* Task directions *
Because the copy must hold no pictures, return the data below with all of its words intact.

- - -

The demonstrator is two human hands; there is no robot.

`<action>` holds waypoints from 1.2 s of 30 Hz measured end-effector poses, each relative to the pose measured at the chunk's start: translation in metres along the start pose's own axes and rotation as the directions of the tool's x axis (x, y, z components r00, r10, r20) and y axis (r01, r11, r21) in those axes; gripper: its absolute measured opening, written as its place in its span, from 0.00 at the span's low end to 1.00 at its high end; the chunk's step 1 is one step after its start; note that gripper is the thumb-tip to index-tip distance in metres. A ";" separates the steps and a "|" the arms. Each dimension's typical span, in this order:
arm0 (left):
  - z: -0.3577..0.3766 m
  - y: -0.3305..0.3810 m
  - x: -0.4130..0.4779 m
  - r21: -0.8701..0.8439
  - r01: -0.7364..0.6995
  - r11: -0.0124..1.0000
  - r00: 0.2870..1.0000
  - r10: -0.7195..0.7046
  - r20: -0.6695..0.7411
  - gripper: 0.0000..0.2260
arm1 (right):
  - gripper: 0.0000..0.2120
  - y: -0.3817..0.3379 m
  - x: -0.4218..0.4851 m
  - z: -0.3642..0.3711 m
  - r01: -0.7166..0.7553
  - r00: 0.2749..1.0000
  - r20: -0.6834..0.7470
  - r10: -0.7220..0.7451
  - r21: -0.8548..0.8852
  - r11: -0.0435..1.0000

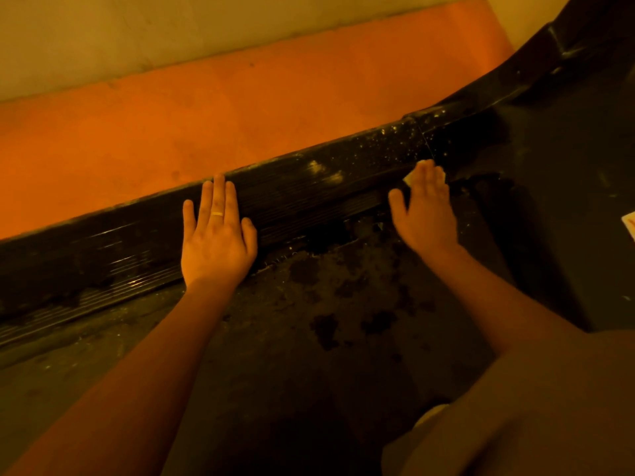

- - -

* Worked solution *
The demonstrator is two human hands; there is no robot.

`<action>` holds waypoints from 1.2 s of 30 Hz measured end-effector poses, each relative to the pose measured at the chunk's start: translation in metres along the start pose's own axes and rotation as the directions of the tool's x axis (x, y, z components r00, r10, r20) and y axis (r01, r11, r21) in those axes; gripper: its absolute measured opening, written as its place in its span, from 0.00 at the span's low end to 1.00 at its high end; the chunk's step 1 is one step after its start; note that gripper is the thumb-tip to index-tip distance in metres. A ";" separates the steps and a "|" the arms. Each dimension's typical span, in this order:
arm0 (left):
  - z: -0.3577..0.3766 m
  - y: -0.3305..0.3810 m
  - x: -0.4130..0.4779 m
  - r21: -0.8701..0.8439
  - r01: -0.7364..0.6995
  - r11: -0.0124..1.0000
  - r00: 0.2870..1.0000
  - r10: -0.7195..0.7046
  - r20: -0.6695..0.7411
  - gripper: 0.0000..0.2260
arm1 (right):
  - gripper: 0.0000..0.2120
  - y: -0.3817..0.3379 m
  - x: -0.4218..0.4851 m
  - z: -0.3642..0.3711 m
  - r01: -0.7166..0.7553
  - r00: 0.2749..1.0000
  - r20: -0.6834..0.7470
  - r10: -0.7220..0.7451
  - r21: -0.8548..0.8852
  - r11: -0.0435..1.0000

For this exercise, the answer is now complete.